Agricultural Development Bank of Trinidad and Tobago
- Company type: Public
- Industry: finance
- Predecessor: Agricultural Credit Bank
- Founded: January 25, 1968; 58 years ago
- Founder: Government of Trinidad and Tobago

= Agricultural Development Bank of Trinidad and Tobago =

Development finance institution

The Agricultural Development Bank of Trinidad and Tobago is a development finance institution which provides financial services to the agricultural sector of Trinidad and Tobago and the Caribbean. The bank was founded in 1968 by the government of Trinidad and Tobago to replace the colonial-era Agricultural Credit Bank that preceded it.

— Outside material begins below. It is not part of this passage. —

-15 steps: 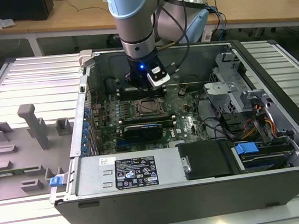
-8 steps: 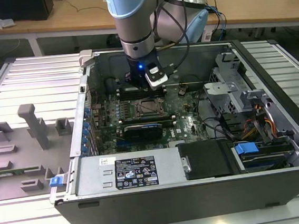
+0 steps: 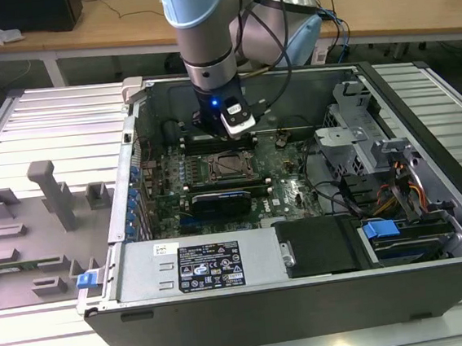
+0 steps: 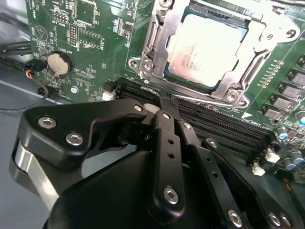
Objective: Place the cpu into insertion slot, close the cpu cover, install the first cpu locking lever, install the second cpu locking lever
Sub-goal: 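Install the first cpu locking lever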
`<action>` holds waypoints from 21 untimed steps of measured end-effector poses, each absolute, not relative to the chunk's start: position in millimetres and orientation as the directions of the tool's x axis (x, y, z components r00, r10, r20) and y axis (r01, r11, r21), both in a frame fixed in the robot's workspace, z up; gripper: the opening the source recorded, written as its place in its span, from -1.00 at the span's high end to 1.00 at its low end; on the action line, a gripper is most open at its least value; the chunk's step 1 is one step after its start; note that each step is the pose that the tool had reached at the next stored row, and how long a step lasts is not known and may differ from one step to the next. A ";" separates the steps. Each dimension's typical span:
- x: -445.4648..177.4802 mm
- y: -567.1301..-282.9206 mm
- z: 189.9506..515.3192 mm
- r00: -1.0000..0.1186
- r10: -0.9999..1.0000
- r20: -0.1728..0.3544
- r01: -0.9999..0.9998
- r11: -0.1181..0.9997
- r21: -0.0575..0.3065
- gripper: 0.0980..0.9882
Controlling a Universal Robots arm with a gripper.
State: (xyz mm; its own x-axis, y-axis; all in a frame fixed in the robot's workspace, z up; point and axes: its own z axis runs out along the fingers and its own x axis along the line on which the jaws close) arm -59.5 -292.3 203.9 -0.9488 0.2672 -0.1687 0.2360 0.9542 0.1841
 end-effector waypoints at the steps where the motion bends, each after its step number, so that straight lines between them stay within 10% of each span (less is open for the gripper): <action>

As of 2007, the bank claimed to have issued US$500 million, or 40,000 loans since its founding. Most of the source money for the bank came from the Inter American Development Bank (IADB) and the Caribbean Development Bank. Since a change in the banking sector, where commercial banks stopped loaning money to agriculture in the early 2000s, the bank has been the primary source of finance for the agricultural sector of Trinidad and Tobago.

A 2007 analysis of the work of the bank found that, though effective in its focus on a specific sector, its effectiveness relied on rebranding itself, marketing, and getting political support. At the time of the report, the author recommended that the bank expand services beyond lending money to the agricultural sector.